«Однако загадка, связанная с управлением Козимо, заключается в следующем: в полном противоречии с портретом Макиавелли в «Государе» (The Prince), который описывает эффективных лидеров как решительных и ориентированных на достижение цели, свидетельства очевидцев описывают Козимо Медичи как нерашифровываемого (undecipherable) сфинкса. «Козимо стремился оставаться на заднем плане, скрывая свое огромное влияние, и действуя, когда возникала необходимость, через своего заместителя. В результате очень мало известно о мерах, за которые он непосредственно отвечал». Несмотря на почти полное господство в государстве, Козимо никогда не занимал длительных государственных должностей. И он почти никогда не произносил публичных речей». Чтобы никто не подумал, что это подразумевает лишь ловкие закулисные сделки, сохранившиеся рассказы о частных встречах с Козимо подчеркивают ту же странную пассивность. После страстных мольб просителей о каких-то действиях, Козимо обычно заканчивал встречу любезно, но ледяным тоном, не более чем «Да, сын мой, я рассмотрю это».
Более того, особенно после 1434 года, все действия Козимо (никогда не объясняемые и не рационализируемые) выглядели чрезвычайно реактивными по своему характеру. Всё делалось в ответ на поток запросов, которые, так или иначе, «просто так получилось», служили чрезвычайно многочисленным интересам Козимо.
Мы используем термин «прочные/надёжные (robust) действия» для обозначения стиля управления Козимо. Ключом к пониманию сфинксоподобного характера Козимо и возникающего в связи с этим противоречия между судьей и начальником, как мы утверждаем, является мультивокальность — тот факт, что отдельные действия могут быть согласованно интерпретированы с нескольких точек зрения одновременно, тот факт, что отдельные действия могут быть ходами во многих играх одновременно, и тот факт, что публичные и частные мотивы не могут быть разобраны.
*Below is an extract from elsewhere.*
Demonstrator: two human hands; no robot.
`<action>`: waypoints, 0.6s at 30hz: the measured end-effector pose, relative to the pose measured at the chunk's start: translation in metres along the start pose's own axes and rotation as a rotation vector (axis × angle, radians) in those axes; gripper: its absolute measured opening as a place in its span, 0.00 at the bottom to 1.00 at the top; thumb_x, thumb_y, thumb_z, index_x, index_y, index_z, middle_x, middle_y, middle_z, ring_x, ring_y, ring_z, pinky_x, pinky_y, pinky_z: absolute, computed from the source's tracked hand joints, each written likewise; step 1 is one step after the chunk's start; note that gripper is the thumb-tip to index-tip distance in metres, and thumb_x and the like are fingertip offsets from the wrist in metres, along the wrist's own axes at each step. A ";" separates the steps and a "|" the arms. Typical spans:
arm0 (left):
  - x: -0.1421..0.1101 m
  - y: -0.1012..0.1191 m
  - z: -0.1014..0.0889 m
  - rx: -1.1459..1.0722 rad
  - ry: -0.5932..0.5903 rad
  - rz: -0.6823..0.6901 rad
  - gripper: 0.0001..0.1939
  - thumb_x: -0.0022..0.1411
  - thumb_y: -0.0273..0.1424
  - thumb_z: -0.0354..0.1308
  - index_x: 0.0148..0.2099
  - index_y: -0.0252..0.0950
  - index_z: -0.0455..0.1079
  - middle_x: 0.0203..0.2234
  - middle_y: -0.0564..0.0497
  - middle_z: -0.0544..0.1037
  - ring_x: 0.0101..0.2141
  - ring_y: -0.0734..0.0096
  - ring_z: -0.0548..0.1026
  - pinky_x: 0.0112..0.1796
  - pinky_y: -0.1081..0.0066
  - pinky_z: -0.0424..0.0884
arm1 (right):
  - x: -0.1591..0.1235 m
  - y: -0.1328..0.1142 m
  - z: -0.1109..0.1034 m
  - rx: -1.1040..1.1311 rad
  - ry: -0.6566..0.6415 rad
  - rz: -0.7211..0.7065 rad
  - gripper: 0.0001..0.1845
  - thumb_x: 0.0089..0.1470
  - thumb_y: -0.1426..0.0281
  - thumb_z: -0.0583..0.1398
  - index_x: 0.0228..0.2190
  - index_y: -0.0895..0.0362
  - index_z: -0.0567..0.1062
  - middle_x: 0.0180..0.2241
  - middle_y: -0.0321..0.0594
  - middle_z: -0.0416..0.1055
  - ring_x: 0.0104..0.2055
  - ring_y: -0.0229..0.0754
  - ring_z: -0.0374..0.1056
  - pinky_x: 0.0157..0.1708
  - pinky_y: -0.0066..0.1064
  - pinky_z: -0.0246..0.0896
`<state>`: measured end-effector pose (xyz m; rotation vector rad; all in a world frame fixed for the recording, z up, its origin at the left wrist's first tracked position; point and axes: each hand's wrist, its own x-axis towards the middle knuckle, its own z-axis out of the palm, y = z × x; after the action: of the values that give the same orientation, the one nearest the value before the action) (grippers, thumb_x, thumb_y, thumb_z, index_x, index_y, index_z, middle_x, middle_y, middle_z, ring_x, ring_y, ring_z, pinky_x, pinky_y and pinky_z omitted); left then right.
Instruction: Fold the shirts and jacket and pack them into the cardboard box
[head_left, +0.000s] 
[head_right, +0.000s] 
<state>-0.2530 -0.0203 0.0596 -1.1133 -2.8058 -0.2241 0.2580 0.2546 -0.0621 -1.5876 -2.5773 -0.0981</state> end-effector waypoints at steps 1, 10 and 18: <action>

Многоголосые действия приводят к появлению идентичностей на пятнах Роршаха, когда все альтеры конструируют свою собственную отличительную атрибуцию идентичности эго. «Единственный» смысл этого, с точки зрения эго, заключается в гибком оппортунизме — сохранении свободы действий в непредсказуемом будущем перед лицом враждебных попыток других сузить эти возможности.
Крайне важно для сохранения свободы действий не преследовать никаких конкретных целей. Ведь в плохих стратегических играх, таких как Флоренция или шахматы, позиционная игра — это маневрирование противников к принудительному уточнению их (но не ваших) тактических линий действий.» Фиксированная приверженность линиям действий, а затем и целям, является продуктом не индивидуального выбора, а, по крайней мере, успешного «экологического контроля» над вами со стороны других. Победа во Флоренции, в шахматах или в игре в го означает, что вы приковываете других, но не себя, к целенаправленным последовательностям стратегической игры, которые таким образом становятся предсказуемыми.
Надёжные/робустные действия разрешают противоречие между судьёй и начальником, потому что в центре нет однозначных собственных интересов. Козимо, в конце концов, «всего лишь» любезно отвечал на поток просьб. Поскольку повторные запросы должны были поступать к нему, другие, а не сам Козимо, пытались сделать вывод, а затем служить непостижимым интересам Козимо. Контроль был распределен по всей структуре самосоздания/самоочерчивания (self-fashioning) других».